▶ WHAT THE EXERCISE ASKS:
Extract the entries in their exact form.

Stored records
• • • • • • •

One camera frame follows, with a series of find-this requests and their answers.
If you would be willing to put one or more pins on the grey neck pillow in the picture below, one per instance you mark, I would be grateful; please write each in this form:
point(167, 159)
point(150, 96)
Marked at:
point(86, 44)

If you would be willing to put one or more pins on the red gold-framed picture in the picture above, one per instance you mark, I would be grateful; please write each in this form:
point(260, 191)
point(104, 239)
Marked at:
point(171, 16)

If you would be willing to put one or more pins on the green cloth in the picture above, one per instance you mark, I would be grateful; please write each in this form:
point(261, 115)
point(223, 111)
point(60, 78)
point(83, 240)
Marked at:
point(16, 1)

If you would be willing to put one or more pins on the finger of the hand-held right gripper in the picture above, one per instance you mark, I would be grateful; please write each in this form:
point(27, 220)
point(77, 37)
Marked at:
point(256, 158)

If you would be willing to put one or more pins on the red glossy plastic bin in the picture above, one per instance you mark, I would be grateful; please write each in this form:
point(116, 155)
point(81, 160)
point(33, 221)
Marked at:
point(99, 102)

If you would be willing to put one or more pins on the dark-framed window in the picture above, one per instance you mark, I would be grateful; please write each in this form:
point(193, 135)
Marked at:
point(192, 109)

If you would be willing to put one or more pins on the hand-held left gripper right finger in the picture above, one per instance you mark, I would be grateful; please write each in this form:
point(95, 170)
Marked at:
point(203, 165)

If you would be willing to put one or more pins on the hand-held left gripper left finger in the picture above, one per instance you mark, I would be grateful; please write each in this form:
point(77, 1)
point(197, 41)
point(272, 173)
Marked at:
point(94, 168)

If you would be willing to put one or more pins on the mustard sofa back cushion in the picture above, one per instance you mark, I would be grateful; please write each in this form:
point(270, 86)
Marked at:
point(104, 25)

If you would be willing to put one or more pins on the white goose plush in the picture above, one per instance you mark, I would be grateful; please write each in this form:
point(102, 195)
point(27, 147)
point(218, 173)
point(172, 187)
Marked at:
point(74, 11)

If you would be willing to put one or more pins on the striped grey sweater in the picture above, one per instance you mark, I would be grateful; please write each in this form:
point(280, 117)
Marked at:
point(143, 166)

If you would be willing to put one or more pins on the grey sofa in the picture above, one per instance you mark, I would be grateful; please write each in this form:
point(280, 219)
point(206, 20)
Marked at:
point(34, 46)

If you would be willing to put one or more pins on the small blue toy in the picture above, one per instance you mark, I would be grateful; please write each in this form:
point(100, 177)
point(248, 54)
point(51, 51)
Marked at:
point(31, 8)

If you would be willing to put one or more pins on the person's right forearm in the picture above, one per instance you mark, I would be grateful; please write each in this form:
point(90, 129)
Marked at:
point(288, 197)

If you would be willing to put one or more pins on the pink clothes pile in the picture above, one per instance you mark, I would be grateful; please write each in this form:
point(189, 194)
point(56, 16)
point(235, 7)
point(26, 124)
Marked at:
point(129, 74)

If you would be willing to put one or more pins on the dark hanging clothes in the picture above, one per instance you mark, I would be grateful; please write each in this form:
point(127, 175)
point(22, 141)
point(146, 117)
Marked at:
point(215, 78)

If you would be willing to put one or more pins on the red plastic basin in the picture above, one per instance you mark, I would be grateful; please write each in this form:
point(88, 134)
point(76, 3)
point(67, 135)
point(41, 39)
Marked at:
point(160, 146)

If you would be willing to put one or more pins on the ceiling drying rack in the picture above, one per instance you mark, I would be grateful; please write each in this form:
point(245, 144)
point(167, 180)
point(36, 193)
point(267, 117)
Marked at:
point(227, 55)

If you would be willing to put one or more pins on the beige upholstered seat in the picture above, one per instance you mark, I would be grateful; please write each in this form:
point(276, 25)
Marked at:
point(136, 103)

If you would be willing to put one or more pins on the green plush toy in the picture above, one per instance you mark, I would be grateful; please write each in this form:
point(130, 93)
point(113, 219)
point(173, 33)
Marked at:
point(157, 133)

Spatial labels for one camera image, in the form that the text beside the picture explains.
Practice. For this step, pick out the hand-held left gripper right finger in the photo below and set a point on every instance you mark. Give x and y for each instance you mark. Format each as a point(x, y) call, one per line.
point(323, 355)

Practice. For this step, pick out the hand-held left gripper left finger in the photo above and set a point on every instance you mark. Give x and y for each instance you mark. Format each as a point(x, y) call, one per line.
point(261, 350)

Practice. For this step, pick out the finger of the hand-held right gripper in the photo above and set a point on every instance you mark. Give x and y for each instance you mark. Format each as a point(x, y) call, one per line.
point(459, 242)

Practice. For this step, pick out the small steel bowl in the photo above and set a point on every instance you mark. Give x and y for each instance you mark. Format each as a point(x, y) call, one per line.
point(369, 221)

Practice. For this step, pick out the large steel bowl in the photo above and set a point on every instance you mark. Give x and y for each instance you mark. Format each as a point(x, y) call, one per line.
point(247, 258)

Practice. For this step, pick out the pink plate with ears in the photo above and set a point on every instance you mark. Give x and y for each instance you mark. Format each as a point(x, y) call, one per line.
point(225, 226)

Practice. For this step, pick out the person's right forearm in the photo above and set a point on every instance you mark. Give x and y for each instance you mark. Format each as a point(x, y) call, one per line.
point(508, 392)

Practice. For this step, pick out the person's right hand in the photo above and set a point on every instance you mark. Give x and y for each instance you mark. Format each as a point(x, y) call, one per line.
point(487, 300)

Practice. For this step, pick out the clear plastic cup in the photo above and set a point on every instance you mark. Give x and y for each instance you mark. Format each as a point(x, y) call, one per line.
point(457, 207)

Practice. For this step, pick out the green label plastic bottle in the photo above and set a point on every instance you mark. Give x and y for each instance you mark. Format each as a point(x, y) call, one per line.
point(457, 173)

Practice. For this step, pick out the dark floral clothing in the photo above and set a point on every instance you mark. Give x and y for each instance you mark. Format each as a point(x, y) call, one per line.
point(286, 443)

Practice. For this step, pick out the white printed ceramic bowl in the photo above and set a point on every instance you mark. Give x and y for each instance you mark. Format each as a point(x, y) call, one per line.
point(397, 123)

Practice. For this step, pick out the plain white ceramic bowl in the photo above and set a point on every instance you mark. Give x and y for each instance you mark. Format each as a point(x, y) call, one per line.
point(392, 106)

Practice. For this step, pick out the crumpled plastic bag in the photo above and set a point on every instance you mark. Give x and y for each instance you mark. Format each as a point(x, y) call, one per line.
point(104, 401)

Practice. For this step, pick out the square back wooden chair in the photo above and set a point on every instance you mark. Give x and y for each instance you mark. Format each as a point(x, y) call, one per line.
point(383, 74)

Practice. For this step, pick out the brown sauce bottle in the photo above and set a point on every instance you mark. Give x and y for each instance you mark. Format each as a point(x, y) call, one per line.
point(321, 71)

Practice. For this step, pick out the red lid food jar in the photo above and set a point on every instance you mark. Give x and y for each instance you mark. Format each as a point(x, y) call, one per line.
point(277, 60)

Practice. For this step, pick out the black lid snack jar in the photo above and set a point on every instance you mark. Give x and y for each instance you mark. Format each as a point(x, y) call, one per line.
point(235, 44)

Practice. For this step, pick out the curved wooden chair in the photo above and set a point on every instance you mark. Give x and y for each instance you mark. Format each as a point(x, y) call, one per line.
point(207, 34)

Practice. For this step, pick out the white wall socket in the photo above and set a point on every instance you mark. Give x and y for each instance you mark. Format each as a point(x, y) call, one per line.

• • • • • • •

▶ RESULT:
One camera frame follows, with a series of find-this requests and their answers.
If you would be willing to put one or more pins on the grey neck pillow in the picture below, one per instance you mark, I would be grateful; please write each in this form:
point(167, 159)
point(150, 96)
Marked at:
point(86, 44)

If you would be willing to put one or more pins on the red gold-framed picture in the picture above, one per instance you mark, I would be grateful; please write each in this form:
point(260, 191)
point(104, 239)
Marked at:
point(171, 16)

If you would be willing to put one or more pins on the green cloth in the picture above, one per instance you mark, I would be grateful; please write each in this form:
point(261, 115)
point(223, 111)
point(60, 78)
point(83, 240)
Marked at:
point(16, 1)

If you would be willing to put one or more pins on the finger of the hand-held right gripper in the picture above, one per instance you mark, I would be grateful; please write each in this form:
point(27, 220)
point(77, 37)
Marked at:
point(256, 158)

If you would be willing to put one or more pins on the red glossy plastic bin in the picture above, one per instance you mark, I would be grateful; please write each in this form:
point(116, 155)
point(81, 160)
point(33, 221)
Marked at:
point(99, 102)

If you would be willing to put one or more pins on the dark-framed window in the picture above, one per instance you mark, I would be grateful; please write each in this form:
point(193, 135)
Marked at:
point(192, 109)

If you would be willing to put one or more pins on the hand-held left gripper right finger in the picture above, one per instance you mark, I would be grateful; please write each in this form:
point(95, 170)
Marked at:
point(203, 165)

If you would be willing to put one or more pins on the hand-held left gripper left finger in the picture above, one per instance you mark, I would be grateful; please write each in this form:
point(77, 1)
point(197, 41)
point(272, 173)
Marked at:
point(94, 168)

If you would be willing to put one or more pins on the mustard sofa back cushion in the picture above, one per instance you mark, I would be grateful; please write each in this form:
point(270, 86)
Marked at:
point(104, 25)

If you would be willing to put one or more pins on the white goose plush in the picture above, one per instance you mark, I would be grateful; please write each in this form:
point(102, 195)
point(27, 147)
point(218, 173)
point(172, 187)
Marked at:
point(74, 11)

If you would be willing to put one or more pins on the striped grey sweater in the picture above, one per instance you mark, I would be grateful; please write each in this form:
point(280, 117)
Marked at:
point(143, 166)

If you would be willing to put one or more pins on the grey sofa in the picture above, one per instance you mark, I would be grateful; please write each in this form:
point(280, 219)
point(206, 20)
Marked at:
point(34, 46)

If you would be willing to put one or more pins on the small blue toy in the picture above, one per instance you mark, I would be grateful; please write each in this form:
point(100, 177)
point(248, 54)
point(51, 51)
Marked at:
point(31, 8)

If you would be willing to put one or more pins on the person's right forearm in the picture above, one per instance you mark, I would be grateful; please write each in this form:
point(90, 129)
Marked at:
point(288, 197)

If you would be willing to put one or more pins on the pink clothes pile in the picture above, one per instance you mark, I would be grateful; please write each in this form:
point(189, 194)
point(56, 16)
point(235, 7)
point(26, 124)
Marked at:
point(129, 74)

If you would be willing to put one or more pins on the dark hanging clothes in the picture above, one per instance you mark, I would be grateful; please write each in this form:
point(127, 175)
point(22, 141)
point(146, 117)
Marked at:
point(215, 78)

If you would be willing to put one or more pins on the red plastic basin in the picture above, one per instance you mark, I would be grateful; please write each in this form:
point(88, 134)
point(76, 3)
point(67, 135)
point(41, 39)
Marked at:
point(160, 146)

If you would be willing to put one or more pins on the ceiling drying rack in the picture above, one per instance you mark, I would be grateful; please write each in this form:
point(245, 144)
point(167, 180)
point(36, 193)
point(267, 117)
Marked at:
point(227, 55)

If you would be willing to put one or more pins on the beige upholstered seat in the picture above, one per instance you mark, I would be grateful; please write each in this form:
point(276, 25)
Marked at:
point(136, 103)

If you would be willing to put one or more pins on the green plush toy in the picture above, one per instance you mark, I would be grateful; please write each in this form:
point(130, 93)
point(113, 219)
point(173, 33)
Marked at:
point(157, 133)

Spatial labels for one camera image, in the form that the text beside the picture explains.
Practice. For this step, pick out the hand-held left gripper right finger in the photo below and set a point on every instance you mark. Give x and y for each instance you mark. Format each as a point(x, y) call, one per line.
point(323, 355)

Practice. For this step, pick out the hand-held left gripper left finger in the photo above and set a point on every instance you mark. Give x and y for each instance you mark. Format each as a point(x, y) call, one per line.
point(261, 350)

Practice. For this step, pick out the finger of the hand-held right gripper in the photo above and set a point on every instance you mark. Give x and y for each instance you mark. Format each as a point(x, y) call, one per line.
point(459, 242)

Practice. For this step, pick out the small steel bowl in the photo above and set a point on every instance you mark. Give x and y for each instance you mark. Format each as a point(x, y) call, one per line.
point(369, 221)

Practice. For this step, pick out the large steel bowl in the photo above and set a point on every instance you mark. Give x and y for each instance you mark. Format each as a point(x, y) call, one per line.
point(247, 258)

Practice. For this step, pick out the pink plate with ears in the photo above and set a point on every instance you mark. Give x and y for each instance you mark. Format each as a point(x, y) call, one per line.
point(225, 226)

Practice. For this step, pick out the person's right forearm in the photo above and set a point on every instance you mark. Give x and y for each instance you mark. Format each as a point(x, y) call, one per line.
point(508, 392)

Practice. For this step, pick out the person's right hand in the photo above and set a point on every instance you mark. Give x and y for each instance you mark. Format each as a point(x, y) call, one per line.
point(487, 300)

Practice. For this step, pick out the clear plastic cup in the photo above and set a point on every instance you mark. Give x and y for each instance you mark. Format each as a point(x, y) call, one per line.
point(457, 207)

Practice. For this step, pick out the green label plastic bottle in the photo above and set a point on every instance you mark. Give x and y for each instance you mark. Format each as a point(x, y) call, one per line.
point(457, 173)

Practice. For this step, pick out the dark floral clothing in the photo above and set a point on every instance you mark. Give x and y for each instance you mark. Format each as a point(x, y) call, one per line.
point(286, 443)

Practice. For this step, pick out the white printed ceramic bowl in the photo above and set a point on every instance you mark. Give x and y for each instance you mark. Format each as a point(x, y) call, one per line.
point(397, 123)

Practice. For this step, pick out the plain white ceramic bowl in the photo above and set a point on every instance you mark. Give x and y for each instance you mark. Format each as a point(x, y) call, one per line.
point(392, 106)

Practice. For this step, pick out the crumpled plastic bag in the photo above and set a point on every instance you mark. Give x and y for each instance you mark. Format each as a point(x, y) call, one per line.
point(104, 401)

Practice. For this step, pick out the square back wooden chair in the photo above and set a point on every instance you mark. Give x and y for each instance you mark. Format each as a point(x, y) call, one per line.
point(383, 74)

Practice. For this step, pick out the brown sauce bottle in the photo above and set a point on every instance you mark. Give x and y for each instance you mark. Format each as a point(x, y) call, one per line.
point(321, 71)

Practice. For this step, pick out the red lid food jar in the photo above and set a point on every instance you mark. Give x and y for each instance you mark. Format each as a point(x, y) call, one per line.
point(277, 60)

Practice. For this step, pick out the black lid snack jar in the photo above and set a point on every instance you mark. Give x and y for each instance you mark. Format each as a point(x, y) call, one per line.
point(235, 44)

Practice. For this step, pick out the curved wooden chair in the photo above and set a point on every instance you mark. Give x and y for each instance you mark. Format each as a point(x, y) call, one per line.
point(207, 34)

Practice. For this step, pick out the white wall socket in the photo above and set a point on every instance you mark. Give x and y for each instance you mark. Format each as a point(x, y) call, one per line.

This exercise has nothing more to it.